Collective investments are also known as unit trusts, investment trusts and OEICs. In all cases an individual is able to invest in a basket of shares of different companies, that way spreading his or her equity investment risk.
With a collective investment your money is pooled, along with that of other investors, to create a large capital sum. Professional fund managers then use this capital sum to build up a large actively managed portfolio of investments. This approach enables you, indirectly, to hold a wide range of stocks and shares in a way which would not be practical for an individual investor, whilst minimising the effects on your capital of fluctuations in individual share values.
Collectives can also invest in fixed interest instruments. These include UK government stock, also known as gilt edged stock or "gilts" for short. Corporate bonds are also fixed interest instruments and both represent direct borrowing on the part of the issuer of the bonds. They are referred to as "fixed interest" because their cost of borrowing is fixed, while the price of the bonds themselves may float up or down depending on supply and demand.

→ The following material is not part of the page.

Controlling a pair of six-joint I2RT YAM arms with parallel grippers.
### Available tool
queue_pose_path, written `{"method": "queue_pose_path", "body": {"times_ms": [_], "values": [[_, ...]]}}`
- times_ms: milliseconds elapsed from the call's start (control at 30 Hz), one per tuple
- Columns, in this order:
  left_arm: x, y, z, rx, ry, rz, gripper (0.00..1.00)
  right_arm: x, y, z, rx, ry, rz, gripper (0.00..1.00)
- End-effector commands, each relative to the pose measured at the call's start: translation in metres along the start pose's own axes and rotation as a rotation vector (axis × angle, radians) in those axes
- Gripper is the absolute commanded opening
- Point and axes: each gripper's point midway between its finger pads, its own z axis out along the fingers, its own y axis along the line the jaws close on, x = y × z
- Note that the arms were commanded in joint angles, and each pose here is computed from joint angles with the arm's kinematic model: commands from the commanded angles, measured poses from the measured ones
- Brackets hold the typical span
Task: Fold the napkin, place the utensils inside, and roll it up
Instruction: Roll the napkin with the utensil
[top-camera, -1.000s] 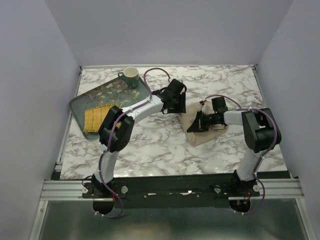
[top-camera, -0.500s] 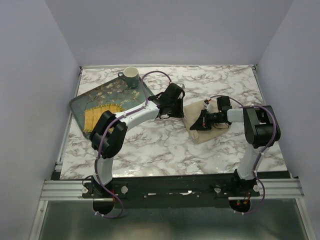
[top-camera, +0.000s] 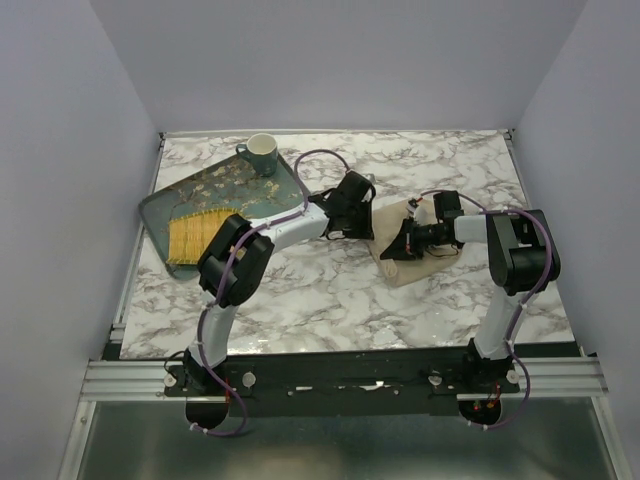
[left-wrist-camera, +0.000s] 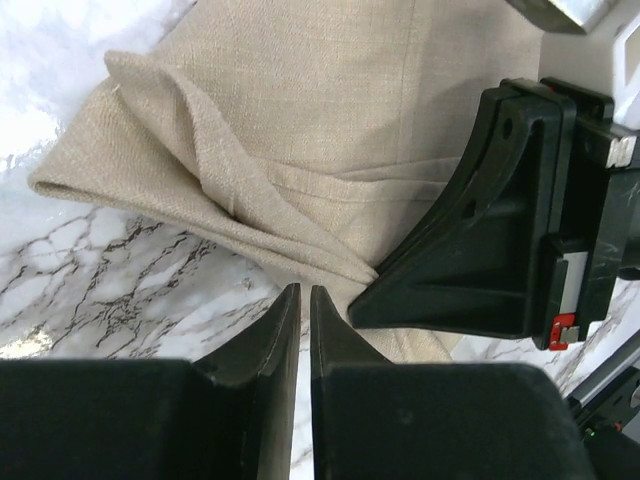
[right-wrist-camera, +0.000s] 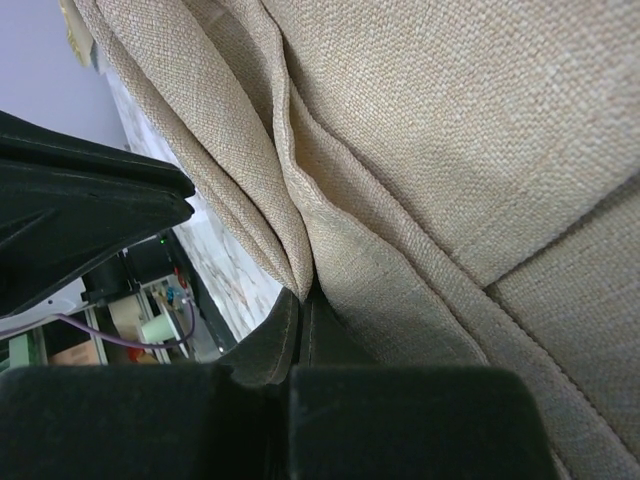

Traditionally, fixed interest investments have been regarded as a safe option. However it is important to remember that not only do they fluctuate in price, but also that the investor risks that the issuer may not be able to pay the interest (coupon) on the bonds, or the principal when the bonds mature.
With a collective investment you have access to expert full time investment management, reducing the risk and complexities of direct investment into equities. Your money becomes part of a much larger investment portfolio with much larger individual investments, as well as more individual holdings.